__Problem to solve__
Please, without the pictures, retype exactly the lines from the start of the material through the line that holds "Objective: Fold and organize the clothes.".
*** Input data ***
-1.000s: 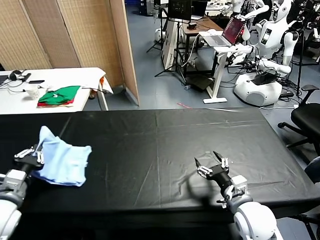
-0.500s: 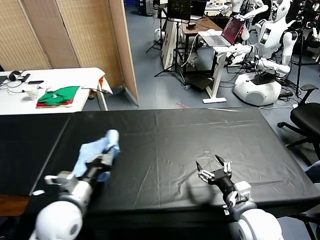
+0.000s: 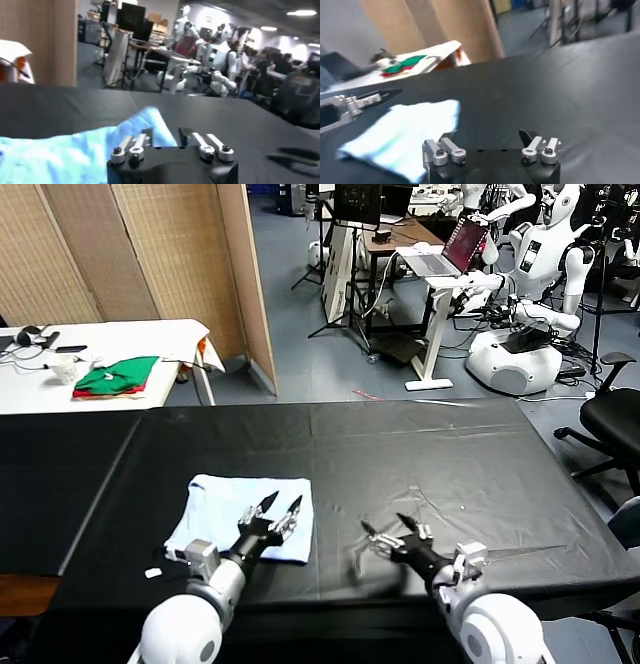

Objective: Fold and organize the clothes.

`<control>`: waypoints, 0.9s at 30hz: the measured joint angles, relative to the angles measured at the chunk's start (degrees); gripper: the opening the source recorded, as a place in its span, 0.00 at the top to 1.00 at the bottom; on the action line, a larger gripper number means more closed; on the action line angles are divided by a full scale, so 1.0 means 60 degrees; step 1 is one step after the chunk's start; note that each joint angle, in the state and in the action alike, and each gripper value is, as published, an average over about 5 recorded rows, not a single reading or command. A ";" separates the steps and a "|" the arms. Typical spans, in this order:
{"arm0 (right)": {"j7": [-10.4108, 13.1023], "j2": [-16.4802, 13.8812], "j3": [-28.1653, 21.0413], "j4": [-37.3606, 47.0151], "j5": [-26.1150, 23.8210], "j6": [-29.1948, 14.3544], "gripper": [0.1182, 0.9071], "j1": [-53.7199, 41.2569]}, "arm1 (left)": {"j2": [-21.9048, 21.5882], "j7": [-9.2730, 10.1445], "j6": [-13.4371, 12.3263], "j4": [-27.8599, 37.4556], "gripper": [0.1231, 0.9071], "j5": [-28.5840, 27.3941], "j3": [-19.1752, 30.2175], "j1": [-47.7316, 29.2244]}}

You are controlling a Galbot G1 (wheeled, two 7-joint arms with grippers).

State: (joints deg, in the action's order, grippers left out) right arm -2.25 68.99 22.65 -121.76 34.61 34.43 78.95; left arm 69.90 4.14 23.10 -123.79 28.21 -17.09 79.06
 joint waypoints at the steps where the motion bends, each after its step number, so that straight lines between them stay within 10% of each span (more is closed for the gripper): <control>1: 0.0022 0.0001 -0.0127 0.0064 0.0195 0.0078 0.00 -0.0109 | -0.0013 -0.0037 -0.0048 -0.0034 0.14 -0.0075 -0.0035 0.0010; 14: -0.0126 0.0597 -0.1826 0.1330 0.0528 0.0026 0.06 -0.1428 | -0.0107 -0.0015 -0.0525 -0.0138 0.00 -0.1105 -0.0946 0.0468; 27: -0.0267 0.1136 -0.2338 0.2649 0.0148 -0.0188 0.80 -0.2000 | -0.0247 -0.0098 -0.1609 -0.0318 0.00 -0.1464 -0.1574 0.1064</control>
State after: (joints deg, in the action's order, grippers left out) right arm -3.85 75.80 8.62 -105.87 35.50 33.30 66.95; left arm 68.42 3.55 13.44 -125.70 19.43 -26.53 85.45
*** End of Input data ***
__Solution to this exercise__
-1.000s: 
-0.500s: 
+0.000s: 

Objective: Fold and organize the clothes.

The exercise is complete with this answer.